Exercise instructions: All that is needed is every line of the listing below that has "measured".

Supplied information:
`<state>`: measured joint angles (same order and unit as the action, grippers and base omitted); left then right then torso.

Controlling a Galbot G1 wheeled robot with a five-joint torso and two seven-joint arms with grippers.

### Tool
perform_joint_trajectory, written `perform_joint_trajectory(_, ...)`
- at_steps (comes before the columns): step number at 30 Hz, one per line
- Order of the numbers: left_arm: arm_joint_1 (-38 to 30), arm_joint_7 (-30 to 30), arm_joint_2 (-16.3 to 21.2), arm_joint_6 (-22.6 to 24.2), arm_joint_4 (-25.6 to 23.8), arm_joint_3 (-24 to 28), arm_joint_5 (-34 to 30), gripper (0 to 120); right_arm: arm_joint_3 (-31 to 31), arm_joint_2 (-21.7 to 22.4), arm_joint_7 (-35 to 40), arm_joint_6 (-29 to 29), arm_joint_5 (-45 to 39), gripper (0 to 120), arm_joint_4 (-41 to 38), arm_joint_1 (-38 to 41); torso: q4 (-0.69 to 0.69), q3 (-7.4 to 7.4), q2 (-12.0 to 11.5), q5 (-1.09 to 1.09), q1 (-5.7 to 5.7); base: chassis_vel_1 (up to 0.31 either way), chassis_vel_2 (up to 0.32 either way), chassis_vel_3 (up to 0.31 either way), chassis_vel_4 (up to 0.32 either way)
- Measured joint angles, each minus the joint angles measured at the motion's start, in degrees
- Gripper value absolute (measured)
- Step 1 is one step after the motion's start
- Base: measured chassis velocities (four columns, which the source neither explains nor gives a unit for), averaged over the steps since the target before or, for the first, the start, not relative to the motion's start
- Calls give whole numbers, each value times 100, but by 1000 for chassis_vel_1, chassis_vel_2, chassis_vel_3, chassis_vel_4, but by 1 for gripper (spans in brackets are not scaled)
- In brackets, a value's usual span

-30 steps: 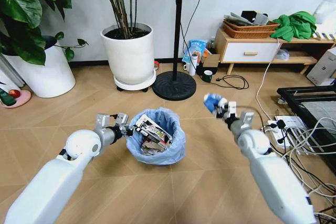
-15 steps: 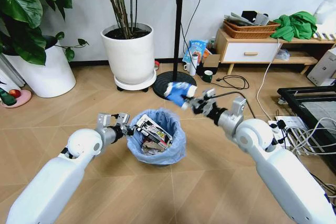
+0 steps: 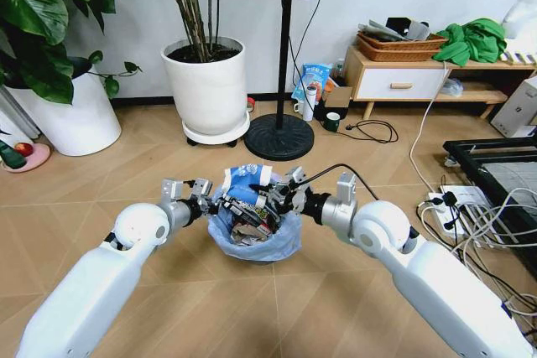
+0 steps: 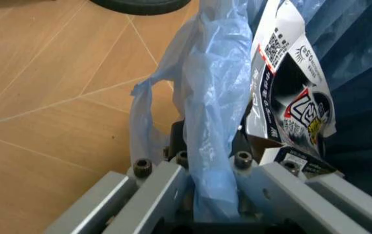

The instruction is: Pick up the trash bin and place the garbage on the floor into it.

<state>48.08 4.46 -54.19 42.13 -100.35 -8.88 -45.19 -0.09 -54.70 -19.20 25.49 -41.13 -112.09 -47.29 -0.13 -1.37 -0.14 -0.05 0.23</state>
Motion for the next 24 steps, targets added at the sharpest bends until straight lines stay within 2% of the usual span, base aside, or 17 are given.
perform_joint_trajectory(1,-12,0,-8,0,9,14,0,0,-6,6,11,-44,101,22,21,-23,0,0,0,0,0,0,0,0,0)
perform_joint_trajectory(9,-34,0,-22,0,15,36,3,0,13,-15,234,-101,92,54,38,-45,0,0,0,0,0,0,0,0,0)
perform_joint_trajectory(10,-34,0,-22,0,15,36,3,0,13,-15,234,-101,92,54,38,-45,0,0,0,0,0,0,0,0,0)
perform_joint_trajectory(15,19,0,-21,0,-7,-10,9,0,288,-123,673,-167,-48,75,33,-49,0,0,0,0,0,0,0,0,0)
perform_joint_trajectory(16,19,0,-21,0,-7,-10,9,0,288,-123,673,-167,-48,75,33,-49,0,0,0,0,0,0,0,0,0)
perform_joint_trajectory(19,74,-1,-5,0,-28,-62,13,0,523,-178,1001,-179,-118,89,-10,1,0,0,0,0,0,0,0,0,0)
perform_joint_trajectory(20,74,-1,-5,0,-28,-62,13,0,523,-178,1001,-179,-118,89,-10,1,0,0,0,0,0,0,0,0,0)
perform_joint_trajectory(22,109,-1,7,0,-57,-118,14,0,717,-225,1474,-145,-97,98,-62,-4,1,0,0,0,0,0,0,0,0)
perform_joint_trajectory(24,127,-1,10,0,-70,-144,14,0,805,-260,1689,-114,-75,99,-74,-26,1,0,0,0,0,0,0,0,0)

Solution to this task:
`<state>`: measured joint angles (same order and unit as the action, grippers and base omitted); left then right then torso.
- Measured joint angles, each minus the joint angles measured at the motion's start, in degrees
- Gripper value absolute (measured)
- Base: measured chassis velocities (four columns, which the source neither explains nor gives a unit for), averaged over the steps since the target before or, for the first, the start, not relative to the motion's start

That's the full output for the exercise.